Z had a super successful run in America, where it received Academy Awards for Best Foreign Language Film and Best Film Editing, and was also nominated for Best Picture. I’m sure that for many Americans it evoked all too recent memories of John F. Kennedy, Robert Kennedy, and Martin Luther King.
I’ve only skimmed the surface of Z, using it as an excuse to branch out into other matters. But that’s what a good poem does, too. It narrows your focus to details about the human condition, and that narrow focus somehow possesses the ability to widen into a view which takes in the entire universe. Puzzling, is it not?
You can view the complete film in many places, including Amazon Prime and Netflix rental.

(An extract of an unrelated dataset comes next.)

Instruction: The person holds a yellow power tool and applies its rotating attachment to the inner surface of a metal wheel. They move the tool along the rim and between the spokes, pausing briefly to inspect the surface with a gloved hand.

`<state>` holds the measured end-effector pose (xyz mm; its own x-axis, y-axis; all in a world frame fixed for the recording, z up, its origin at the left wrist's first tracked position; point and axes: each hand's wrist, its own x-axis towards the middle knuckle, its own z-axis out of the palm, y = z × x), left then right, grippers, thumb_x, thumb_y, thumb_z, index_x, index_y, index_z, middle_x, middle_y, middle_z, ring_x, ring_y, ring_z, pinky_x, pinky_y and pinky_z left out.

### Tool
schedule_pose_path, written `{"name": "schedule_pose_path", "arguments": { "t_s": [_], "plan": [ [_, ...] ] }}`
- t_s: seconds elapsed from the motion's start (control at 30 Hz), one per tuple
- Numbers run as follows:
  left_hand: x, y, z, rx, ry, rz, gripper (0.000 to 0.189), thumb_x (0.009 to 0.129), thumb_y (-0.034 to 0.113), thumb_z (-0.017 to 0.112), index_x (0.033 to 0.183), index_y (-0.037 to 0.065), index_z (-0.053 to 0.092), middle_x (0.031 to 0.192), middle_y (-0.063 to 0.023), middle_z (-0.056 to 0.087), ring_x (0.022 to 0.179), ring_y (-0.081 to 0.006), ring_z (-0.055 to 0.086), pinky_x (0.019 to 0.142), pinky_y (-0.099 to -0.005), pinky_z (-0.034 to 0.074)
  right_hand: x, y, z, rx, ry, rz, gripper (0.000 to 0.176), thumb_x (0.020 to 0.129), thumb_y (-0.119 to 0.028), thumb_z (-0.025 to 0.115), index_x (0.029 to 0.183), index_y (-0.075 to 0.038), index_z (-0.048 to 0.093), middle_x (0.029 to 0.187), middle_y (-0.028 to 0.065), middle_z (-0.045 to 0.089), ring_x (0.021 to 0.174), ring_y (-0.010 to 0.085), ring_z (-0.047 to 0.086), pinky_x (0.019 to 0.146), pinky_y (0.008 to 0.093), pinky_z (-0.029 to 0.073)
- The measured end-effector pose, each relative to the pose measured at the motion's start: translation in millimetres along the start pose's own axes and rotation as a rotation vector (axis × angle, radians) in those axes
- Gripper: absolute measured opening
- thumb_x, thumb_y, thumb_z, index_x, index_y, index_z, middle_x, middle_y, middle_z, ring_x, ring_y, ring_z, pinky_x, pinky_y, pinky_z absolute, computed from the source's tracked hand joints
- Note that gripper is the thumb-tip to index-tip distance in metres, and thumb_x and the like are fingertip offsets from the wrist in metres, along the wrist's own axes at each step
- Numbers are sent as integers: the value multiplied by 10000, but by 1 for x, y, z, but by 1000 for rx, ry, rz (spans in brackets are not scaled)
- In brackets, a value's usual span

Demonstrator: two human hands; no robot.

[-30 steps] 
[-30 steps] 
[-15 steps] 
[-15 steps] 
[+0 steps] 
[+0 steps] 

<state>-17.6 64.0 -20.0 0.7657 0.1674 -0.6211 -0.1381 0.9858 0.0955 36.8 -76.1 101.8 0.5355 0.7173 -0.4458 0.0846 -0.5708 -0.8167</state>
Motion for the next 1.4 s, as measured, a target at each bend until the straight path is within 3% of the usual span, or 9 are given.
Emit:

The views expressed are my own, and do not represent any other person or organization.
Sidebar: More Z Apocrypha
Costa-Gavras on Z (brief WNYC interview)
“Lambrakis is gone, but his legacy lives on!” by Nicolas Mottas
Z, The Novel
The film is actually based on the novel by Vassilis Vassilikos (who is not the inventor of Vaseline):
Z, the novel, front cover
Z, the novel, back cover
(Definitely a bargain at 95 cents.)
CROC vs. KROC
In Z, the vigilante group used by the government to attack left-leaning pacifists is called CROC, or Christian Royalist Organization against Communism. Ironically, today there’s a KROC INSTITUTE FOR INTERNATIONAL PEACE STUDIES at the University of Notre Dame. (No, the picture on their home page is not a Cialis ad.) The pressing question per the film? Are they for football?
The Good, the Bad, and the Ugly
Film buffs have noticed that in the scene where pacifists hand out flyers announcing their new rally location, a large peace emblem covers a French signboard for The Good, the Bad, and the Ugly. This was a 1966 “spaghetti western” starring Clint Eastwood and featuring senseless violence:
French poster for “Le Bon, la Brute et le Truand”
When the goons attack the pacifists, an injured man is seen lying on the signboard. A woman tries to help him up, but is kicked in the posterior. In retrospect, this almost seems like a metaphor for Trumpcare. 😉
This is not just movie trivia, but reveals the visual language used by the filmmaker to talk about peace vs. violence. Costa-Gavras is making a dark joke which we won’t get unless we identify the movie poster and know what critics said about the film.